== Assigned task ==
For every entry that follows, return the words exactly and omit any picture.

==================================================

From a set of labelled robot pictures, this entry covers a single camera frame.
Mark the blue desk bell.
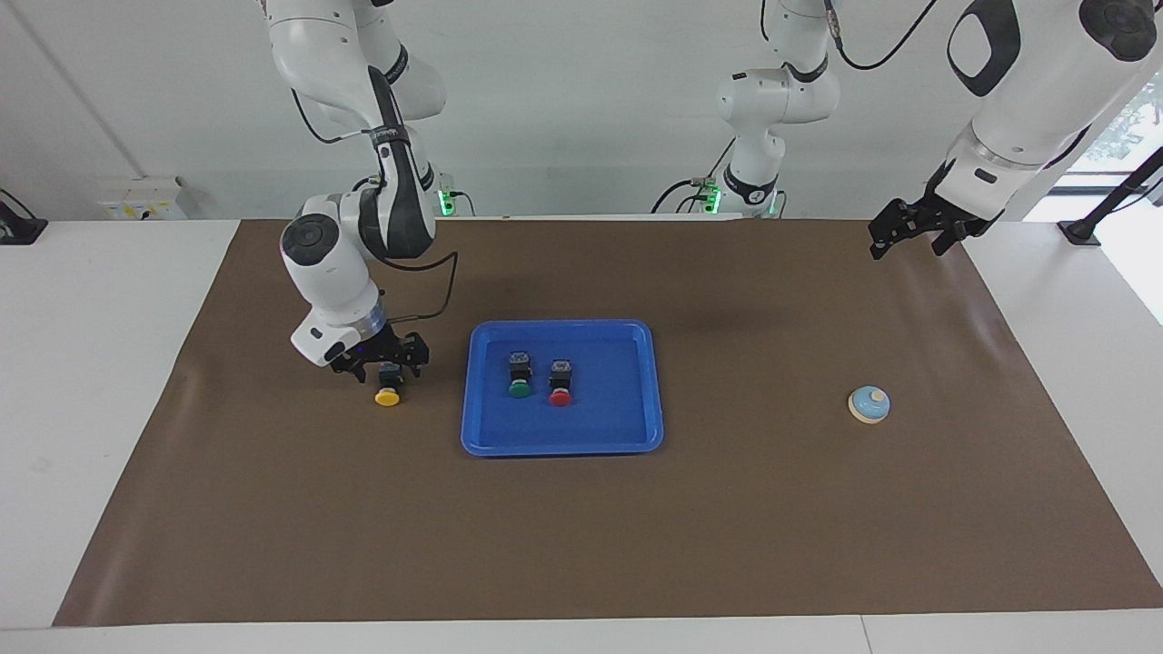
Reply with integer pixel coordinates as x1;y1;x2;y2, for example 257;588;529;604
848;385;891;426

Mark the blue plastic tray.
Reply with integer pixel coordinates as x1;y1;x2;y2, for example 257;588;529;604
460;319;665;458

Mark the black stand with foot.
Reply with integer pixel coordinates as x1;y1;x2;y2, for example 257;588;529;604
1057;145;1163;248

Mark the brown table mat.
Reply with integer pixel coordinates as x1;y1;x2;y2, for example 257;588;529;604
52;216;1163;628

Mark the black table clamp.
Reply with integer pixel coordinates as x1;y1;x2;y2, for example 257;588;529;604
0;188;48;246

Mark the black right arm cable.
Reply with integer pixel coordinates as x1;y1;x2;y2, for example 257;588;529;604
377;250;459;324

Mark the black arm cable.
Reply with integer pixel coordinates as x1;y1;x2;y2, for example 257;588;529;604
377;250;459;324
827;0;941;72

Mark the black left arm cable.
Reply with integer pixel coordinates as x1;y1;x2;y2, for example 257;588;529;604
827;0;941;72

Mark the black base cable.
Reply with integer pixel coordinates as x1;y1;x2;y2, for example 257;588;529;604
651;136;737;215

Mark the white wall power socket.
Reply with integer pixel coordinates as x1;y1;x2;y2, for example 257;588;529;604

==================================================

== Result below ==
From a set of labelled robot pictures, this entry covers a single camera frame.
Mark the blue desk bell.
Reply with integer pixel coordinates as x1;y1;x2;y2, for example 257;588;529;604
848;385;891;426

Mark the blue plastic tray.
Reply with integer pixel coordinates as x1;y1;x2;y2, for example 257;588;529;604
460;319;665;458

Mark the black stand with foot.
Reply with integer pixel coordinates as x1;y1;x2;y2, for example 257;588;529;604
1057;145;1163;248

Mark the brown table mat.
Reply with integer pixel coordinates as x1;y1;x2;y2, for example 257;588;529;604
52;216;1163;628

Mark the black table clamp.
Reply with integer pixel coordinates as x1;y1;x2;y2, for example 257;588;529;604
0;188;48;246

Mark the black right arm cable.
Reply with integer pixel coordinates as x1;y1;x2;y2, for example 257;588;529;604
377;250;459;324

Mark the black arm cable.
Reply with integer pixel coordinates as x1;y1;x2;y2, for example 257;588;529;604
377;250;459;324
827;0;941;72

Mark the black left arm cable.
Reply with integer pixel coordinates as x1;y1;x2;y2, for example 257;588;529;604
827;0;941;72

Mark the black base cable.
Reply with integer pixel coordinates as x1;y1;x2;y2, for example 257;588;529;604
651;136;737;215

Mark the white wall power socket.
Reply with integer pixel coordinates as x1;y1;x2;y2, for example 257;588;529;604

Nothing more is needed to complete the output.